Description of the task:
Print nothing but the lines below starting at the line that holds "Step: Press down" and ending at the line that holds "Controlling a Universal", including both, each exactly as written.

Source data:
============
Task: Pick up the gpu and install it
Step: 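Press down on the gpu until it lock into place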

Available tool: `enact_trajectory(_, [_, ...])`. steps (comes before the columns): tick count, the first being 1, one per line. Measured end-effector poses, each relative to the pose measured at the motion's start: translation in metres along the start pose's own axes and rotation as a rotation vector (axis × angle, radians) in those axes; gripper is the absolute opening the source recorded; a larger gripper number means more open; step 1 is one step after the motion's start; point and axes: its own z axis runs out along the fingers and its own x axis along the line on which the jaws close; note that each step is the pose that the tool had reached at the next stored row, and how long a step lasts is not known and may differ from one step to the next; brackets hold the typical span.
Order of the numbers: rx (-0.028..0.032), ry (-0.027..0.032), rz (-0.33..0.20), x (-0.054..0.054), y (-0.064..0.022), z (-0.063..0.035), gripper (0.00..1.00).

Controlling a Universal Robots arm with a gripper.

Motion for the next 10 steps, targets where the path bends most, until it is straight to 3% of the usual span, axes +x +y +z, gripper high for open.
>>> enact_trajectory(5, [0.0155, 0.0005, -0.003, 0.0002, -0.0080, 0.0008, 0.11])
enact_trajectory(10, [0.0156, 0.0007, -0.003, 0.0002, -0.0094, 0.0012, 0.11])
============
Solution to the problem:
Step: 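Press down on the gpu until it lock into place
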
Available tool: `enact_trajectory(_, [_, ...])`. steps (comes before the columns): tick count, the first being 1, one per line. Measured end-effector poses, each relative to the pose measured at the motion's start: translation in metres along the start pose's own axes and rotation as a rotation vector (axis × angle, radians) in those axes; gripper is the absolute opening the source recorded; a larger gripper number means more open; step 1 is one step after the motion's start; point and axes: its own z axis runs out along the fingers and its own x axis along the line on which the jaws close; note that each step is the pose that the tool had reached at the next stored row, and how long a step lasts is not known and may differ from one step to the next; brackets hold the typical span.
Order of the numbers: rx (-0.028..0.032), ry (-0.027..0.032), rz (-0.33..0.20), x (-0.054..0.054), y (-0.064..0.022), z (-0.063..0.035), gripper (0.00..1.00).

Controlling a Universal Robots arm with a gripper.

The complete answer has been presented.